_THE INPUT_.
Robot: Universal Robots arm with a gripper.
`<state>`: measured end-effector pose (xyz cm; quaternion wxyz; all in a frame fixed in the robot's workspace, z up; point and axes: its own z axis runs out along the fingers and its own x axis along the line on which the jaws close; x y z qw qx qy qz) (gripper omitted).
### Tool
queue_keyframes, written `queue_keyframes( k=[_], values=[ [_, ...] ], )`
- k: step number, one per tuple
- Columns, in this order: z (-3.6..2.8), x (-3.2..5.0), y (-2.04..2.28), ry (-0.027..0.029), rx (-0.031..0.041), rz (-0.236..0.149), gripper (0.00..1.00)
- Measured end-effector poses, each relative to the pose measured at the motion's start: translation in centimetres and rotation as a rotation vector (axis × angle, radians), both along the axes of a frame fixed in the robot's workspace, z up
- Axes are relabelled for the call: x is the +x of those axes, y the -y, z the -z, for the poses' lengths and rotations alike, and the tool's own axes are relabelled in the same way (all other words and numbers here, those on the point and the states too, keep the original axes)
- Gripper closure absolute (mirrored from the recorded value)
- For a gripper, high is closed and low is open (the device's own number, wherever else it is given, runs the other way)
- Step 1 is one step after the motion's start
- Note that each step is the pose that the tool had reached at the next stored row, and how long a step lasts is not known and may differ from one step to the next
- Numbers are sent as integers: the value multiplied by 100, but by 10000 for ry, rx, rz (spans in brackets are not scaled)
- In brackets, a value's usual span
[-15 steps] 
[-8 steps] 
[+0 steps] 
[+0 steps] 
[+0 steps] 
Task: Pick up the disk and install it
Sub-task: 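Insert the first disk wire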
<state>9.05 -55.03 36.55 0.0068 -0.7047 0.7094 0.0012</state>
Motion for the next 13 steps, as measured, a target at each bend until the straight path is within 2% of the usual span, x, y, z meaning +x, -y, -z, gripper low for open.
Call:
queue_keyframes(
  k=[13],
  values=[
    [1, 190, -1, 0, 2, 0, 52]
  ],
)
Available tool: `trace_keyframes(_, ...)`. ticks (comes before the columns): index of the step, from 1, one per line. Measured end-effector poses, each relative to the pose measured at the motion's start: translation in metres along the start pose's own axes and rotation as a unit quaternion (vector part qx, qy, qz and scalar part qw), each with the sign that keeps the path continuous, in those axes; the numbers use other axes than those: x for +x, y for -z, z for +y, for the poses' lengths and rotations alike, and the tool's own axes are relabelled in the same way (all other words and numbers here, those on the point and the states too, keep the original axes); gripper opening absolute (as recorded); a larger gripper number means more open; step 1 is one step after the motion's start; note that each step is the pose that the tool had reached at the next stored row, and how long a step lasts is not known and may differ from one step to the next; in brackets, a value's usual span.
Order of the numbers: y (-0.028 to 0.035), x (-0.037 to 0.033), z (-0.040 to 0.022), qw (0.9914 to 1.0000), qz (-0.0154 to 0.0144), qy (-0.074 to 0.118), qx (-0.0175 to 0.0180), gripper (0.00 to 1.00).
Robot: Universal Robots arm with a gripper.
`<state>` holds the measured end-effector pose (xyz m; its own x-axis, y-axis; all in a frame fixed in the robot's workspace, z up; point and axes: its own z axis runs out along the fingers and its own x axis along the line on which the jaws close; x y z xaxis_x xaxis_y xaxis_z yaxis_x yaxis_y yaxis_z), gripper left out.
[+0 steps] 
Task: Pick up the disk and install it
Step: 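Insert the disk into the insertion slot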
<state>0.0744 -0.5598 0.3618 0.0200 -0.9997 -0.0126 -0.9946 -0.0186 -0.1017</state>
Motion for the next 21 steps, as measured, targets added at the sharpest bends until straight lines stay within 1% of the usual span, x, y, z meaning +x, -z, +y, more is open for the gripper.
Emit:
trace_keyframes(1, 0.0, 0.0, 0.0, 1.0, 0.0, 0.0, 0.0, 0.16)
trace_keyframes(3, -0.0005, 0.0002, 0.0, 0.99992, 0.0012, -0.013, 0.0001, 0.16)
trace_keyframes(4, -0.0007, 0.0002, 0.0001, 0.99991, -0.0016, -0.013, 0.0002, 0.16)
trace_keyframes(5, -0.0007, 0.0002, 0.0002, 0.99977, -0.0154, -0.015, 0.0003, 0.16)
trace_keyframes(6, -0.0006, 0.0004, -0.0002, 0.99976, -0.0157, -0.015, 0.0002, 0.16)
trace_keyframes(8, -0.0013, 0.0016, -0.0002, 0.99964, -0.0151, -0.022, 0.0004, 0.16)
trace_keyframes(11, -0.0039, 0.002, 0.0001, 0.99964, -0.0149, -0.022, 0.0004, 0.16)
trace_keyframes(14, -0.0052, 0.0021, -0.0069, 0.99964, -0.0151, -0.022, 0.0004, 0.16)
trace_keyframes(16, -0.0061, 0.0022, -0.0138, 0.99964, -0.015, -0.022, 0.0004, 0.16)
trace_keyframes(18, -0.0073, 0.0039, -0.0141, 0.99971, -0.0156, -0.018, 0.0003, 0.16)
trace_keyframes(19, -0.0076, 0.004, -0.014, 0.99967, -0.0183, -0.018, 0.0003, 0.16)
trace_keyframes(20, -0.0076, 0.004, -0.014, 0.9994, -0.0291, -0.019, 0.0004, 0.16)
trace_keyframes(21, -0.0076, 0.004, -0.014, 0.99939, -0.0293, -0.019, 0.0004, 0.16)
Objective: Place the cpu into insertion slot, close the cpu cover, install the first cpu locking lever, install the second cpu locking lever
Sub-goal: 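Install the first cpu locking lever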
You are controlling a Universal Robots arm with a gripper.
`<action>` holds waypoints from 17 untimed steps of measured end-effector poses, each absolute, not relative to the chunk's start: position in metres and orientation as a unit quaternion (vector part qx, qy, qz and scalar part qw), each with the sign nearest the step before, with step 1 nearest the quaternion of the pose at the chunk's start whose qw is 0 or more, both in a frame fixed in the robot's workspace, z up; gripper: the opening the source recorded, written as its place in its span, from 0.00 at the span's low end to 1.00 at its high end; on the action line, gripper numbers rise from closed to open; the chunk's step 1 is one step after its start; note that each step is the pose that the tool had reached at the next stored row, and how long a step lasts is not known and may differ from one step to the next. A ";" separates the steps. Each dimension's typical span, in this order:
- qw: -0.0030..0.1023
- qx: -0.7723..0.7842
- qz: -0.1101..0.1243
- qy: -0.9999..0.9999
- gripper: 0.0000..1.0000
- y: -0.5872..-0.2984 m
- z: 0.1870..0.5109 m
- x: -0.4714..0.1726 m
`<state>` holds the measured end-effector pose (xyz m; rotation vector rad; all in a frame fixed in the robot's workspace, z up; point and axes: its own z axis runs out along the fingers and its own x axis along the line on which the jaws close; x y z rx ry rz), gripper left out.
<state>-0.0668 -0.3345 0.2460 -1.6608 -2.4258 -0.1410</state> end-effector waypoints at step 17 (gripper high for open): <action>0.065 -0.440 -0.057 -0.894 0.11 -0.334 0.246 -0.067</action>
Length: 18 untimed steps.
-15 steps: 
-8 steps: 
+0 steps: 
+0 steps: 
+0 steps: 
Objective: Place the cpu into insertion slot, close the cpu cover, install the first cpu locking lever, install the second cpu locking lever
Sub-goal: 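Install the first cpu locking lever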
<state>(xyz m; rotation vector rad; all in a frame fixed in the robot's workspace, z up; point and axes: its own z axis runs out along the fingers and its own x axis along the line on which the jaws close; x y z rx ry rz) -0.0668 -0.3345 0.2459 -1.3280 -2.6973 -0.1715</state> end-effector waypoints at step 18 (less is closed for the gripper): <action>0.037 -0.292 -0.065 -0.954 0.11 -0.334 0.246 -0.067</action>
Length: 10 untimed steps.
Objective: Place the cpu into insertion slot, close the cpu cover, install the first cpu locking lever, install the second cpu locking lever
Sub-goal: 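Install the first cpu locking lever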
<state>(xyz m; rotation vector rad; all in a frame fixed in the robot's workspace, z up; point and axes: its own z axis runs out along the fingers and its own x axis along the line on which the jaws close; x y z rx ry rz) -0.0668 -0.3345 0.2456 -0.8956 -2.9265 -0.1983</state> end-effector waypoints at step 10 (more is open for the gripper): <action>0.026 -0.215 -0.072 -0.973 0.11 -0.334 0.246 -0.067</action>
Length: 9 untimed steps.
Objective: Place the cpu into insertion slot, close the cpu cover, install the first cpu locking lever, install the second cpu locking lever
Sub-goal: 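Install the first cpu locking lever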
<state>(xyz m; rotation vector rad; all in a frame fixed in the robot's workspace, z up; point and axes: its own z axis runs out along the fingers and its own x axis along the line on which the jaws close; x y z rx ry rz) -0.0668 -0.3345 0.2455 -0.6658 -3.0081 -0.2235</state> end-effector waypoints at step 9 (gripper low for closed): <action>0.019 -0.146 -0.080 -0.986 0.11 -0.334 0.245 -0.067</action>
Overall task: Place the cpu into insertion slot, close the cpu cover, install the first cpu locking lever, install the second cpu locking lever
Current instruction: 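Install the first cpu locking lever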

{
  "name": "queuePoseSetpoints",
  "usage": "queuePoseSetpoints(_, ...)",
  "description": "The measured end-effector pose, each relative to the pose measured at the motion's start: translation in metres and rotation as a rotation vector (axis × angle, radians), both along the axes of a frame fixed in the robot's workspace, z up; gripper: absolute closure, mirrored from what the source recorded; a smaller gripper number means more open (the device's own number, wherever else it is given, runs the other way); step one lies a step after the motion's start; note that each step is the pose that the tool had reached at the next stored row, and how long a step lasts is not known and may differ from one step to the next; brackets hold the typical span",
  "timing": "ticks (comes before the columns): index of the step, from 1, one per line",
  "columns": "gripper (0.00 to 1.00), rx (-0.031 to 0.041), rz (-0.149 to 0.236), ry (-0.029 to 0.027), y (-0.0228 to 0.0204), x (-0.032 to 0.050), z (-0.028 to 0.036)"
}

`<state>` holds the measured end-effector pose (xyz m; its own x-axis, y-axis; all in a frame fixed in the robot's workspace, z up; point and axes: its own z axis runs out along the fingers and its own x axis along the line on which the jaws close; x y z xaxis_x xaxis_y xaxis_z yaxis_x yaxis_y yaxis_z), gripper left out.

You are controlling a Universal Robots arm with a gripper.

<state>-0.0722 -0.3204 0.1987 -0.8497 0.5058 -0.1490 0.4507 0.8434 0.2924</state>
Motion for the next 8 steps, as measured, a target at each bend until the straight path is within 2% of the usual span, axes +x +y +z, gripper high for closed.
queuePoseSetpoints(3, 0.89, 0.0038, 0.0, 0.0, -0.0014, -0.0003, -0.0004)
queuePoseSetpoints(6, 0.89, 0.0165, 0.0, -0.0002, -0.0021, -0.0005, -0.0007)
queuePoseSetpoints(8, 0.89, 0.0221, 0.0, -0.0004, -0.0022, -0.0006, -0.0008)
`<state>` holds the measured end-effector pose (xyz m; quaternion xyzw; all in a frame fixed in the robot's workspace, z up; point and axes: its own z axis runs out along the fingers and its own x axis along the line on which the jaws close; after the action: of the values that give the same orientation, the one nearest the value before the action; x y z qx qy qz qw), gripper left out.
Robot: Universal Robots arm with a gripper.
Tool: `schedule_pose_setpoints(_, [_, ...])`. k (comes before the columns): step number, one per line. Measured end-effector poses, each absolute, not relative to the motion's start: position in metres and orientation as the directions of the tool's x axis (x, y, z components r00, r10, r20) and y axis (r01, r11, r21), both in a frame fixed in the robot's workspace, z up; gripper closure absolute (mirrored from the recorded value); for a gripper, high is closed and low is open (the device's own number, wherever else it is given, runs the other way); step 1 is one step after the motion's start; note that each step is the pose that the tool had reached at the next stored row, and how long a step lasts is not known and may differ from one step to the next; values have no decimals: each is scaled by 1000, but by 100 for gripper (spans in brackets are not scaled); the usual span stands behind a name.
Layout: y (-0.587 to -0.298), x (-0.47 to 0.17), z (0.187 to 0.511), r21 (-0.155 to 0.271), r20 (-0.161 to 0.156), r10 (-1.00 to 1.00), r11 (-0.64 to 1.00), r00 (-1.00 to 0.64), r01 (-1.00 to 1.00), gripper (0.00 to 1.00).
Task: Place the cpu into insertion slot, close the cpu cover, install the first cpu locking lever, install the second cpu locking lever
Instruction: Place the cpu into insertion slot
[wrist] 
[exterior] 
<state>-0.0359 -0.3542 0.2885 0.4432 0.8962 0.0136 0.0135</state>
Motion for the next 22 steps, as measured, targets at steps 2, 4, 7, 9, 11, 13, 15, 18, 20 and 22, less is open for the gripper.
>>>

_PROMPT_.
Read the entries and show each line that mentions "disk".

_RESULT_.
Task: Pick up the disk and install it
Sub-task: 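Insert the first disk wire
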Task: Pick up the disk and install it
Step: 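Insert the disk into the insertion slot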

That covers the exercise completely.